• Exercise directions:
Reproduce the following entries verbatim, each one complete.

(Records from a dataset)
= Beginning of Section =

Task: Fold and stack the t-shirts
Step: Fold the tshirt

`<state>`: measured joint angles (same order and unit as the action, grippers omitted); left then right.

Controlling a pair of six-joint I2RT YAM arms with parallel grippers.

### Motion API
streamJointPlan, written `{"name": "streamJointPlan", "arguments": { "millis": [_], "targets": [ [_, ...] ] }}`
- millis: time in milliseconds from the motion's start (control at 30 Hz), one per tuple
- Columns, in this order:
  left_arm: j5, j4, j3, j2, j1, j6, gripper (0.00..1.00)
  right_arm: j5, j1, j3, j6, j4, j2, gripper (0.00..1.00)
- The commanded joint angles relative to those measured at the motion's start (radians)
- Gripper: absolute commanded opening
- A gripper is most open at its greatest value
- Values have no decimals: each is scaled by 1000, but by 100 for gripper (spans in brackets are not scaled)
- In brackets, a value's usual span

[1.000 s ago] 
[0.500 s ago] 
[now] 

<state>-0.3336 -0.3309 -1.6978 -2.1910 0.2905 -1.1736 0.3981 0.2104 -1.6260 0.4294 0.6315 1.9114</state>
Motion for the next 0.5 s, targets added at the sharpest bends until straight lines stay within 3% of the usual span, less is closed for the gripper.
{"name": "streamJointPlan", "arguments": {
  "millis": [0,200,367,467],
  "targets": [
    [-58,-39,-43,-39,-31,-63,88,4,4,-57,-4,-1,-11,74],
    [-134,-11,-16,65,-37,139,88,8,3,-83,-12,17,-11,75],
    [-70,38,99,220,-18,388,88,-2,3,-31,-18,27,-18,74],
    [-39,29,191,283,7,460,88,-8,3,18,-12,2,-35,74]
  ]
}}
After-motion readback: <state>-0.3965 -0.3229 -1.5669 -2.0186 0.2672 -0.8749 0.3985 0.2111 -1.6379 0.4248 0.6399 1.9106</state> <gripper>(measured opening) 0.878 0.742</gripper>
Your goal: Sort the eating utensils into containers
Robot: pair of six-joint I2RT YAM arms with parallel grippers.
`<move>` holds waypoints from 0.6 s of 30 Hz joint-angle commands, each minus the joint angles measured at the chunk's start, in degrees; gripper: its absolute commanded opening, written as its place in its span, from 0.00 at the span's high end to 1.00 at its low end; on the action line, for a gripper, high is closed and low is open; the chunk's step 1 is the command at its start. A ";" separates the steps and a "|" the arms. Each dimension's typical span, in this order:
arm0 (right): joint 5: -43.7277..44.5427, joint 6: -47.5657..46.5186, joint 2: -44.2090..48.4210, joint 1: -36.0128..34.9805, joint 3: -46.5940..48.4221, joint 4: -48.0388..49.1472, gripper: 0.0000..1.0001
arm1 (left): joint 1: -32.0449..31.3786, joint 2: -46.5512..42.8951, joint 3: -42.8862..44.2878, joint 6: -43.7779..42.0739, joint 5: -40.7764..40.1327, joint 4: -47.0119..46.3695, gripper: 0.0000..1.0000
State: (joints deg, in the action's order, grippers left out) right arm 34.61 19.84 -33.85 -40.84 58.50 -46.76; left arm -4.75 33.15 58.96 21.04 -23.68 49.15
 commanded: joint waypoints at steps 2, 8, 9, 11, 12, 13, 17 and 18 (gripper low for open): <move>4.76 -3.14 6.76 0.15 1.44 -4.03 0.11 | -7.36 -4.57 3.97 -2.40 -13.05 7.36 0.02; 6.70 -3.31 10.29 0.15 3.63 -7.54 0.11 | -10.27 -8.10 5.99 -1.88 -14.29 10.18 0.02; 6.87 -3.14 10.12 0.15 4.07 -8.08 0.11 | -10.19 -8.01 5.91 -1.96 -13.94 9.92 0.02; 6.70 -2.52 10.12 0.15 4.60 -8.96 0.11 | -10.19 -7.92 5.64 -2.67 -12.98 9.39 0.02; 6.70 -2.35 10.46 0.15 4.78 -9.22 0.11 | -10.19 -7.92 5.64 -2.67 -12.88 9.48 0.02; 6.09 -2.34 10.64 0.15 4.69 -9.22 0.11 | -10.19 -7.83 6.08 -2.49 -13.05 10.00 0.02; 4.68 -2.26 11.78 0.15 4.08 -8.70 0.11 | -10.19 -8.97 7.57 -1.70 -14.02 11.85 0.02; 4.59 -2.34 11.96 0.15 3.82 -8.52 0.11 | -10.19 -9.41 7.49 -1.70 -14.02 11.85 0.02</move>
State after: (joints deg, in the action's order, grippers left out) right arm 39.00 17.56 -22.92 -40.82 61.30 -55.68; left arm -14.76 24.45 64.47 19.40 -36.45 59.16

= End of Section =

• Answer box:
Task: Fold and stack the t-shirts
Step: Fold the tshirt

`<state>`: measured joint angles (same order and unit as the action, grippers omitted); left then right.

Controlling a pair of six-joint I2RT YAM arms with parallel grippers.

### Motion API
streamJointPlan, written `{"name": "streamJointPlan", "arguments": { "millis": [_], "targets": [ [_, ...] ] }}`
- millis: time in milliseconds from the motion's start (control at 30 Hz), one per tuple
- Columns, in this order:
  left_arm: j5, j4, j3, j2, j1, j6, gripper (0.00..1.00)
  right_arm: j5, j1, j3, j6, j4, j2, gripper (0.00..1.00)
- The commanded joint angles relative to those measured at the motion's start (radians)
- Gripper: absolute commanded opening
- A gripper is most open at its greatest value
- Values have no decimals: each is scaled by 1000, but by 100 for gripper (spans in brackets are not scaled)
- In brackets, a value's usual span

[1.000 s ago] 
[0.500 s ago] 
[now] 

<state>-0.3336 -0.3309 -1.6978 -2.1910 0.2905 -1.1736 0.3981 0.2104 -1.6260 0.4294 0.6315 1.9114</state>
Motion for the next 0.5 s, targets added at the sharpest bends until straight lines stay within 3% of the usual span, less is closed for the gripper.
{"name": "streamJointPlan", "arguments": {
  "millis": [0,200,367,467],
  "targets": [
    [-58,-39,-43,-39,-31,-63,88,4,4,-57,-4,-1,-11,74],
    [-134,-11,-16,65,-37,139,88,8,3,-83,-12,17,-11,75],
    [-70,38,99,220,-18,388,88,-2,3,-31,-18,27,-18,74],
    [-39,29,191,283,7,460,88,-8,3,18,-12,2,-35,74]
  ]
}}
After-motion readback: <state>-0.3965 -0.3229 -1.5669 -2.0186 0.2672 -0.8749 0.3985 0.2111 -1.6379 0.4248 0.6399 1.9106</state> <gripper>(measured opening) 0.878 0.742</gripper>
Your goal: Sort the eating utensils into containers
Robot: pair of six-joint I2RT YAM arms with parallel grippers.
`<move>` holds waypoints from 0.6 s of 30 Hz joint-angle commands, each minus the joint angles measured at the chunk's start, in degrees; gripper: its absolute commanded opening, written as its place in its span, from 0.00 at the span's high end to 1.00 at its low end; on the action line, for a gripper, high is closed and low is open; the chunk's step 1 is the command at its start. A ";" separates the steps and a "|" the arms. Each dimension's typical span, in this order:
arm0 (right): joint 5: -43.7277..44.5427, joint 6: -47.5657..46.5186, joint 2: -44.2090..48.4210, joint 1: -36.0128..34.9805, joint 3: -46.5940..48.4221, joint 4: -48.0388..49.1472, gripper: 0.0000..1.0001
arm1 (left): joint 1: -32.0449..31.3786, joint 2: -46.5512..42.8951, joint 3: -42.8862..44.2878, joint 6: -43.7779..42.0739, joint 5: -40.7764..40.1327, joint 4: -47.0119..46.3695, gripper: 0.0000..1.0000
State: (joints deg, in the action's order, grippers left out) right arm 34.61 19.84 -33.85 -40.84 58.50 -46.76; left arm -4.75 33.15 58.96 21.04 -23.68 49.15
 commanded: joint waypoints at steps 2, 8, 9, 11, 12, 13, 17 and 18 (gripper low for open): <move>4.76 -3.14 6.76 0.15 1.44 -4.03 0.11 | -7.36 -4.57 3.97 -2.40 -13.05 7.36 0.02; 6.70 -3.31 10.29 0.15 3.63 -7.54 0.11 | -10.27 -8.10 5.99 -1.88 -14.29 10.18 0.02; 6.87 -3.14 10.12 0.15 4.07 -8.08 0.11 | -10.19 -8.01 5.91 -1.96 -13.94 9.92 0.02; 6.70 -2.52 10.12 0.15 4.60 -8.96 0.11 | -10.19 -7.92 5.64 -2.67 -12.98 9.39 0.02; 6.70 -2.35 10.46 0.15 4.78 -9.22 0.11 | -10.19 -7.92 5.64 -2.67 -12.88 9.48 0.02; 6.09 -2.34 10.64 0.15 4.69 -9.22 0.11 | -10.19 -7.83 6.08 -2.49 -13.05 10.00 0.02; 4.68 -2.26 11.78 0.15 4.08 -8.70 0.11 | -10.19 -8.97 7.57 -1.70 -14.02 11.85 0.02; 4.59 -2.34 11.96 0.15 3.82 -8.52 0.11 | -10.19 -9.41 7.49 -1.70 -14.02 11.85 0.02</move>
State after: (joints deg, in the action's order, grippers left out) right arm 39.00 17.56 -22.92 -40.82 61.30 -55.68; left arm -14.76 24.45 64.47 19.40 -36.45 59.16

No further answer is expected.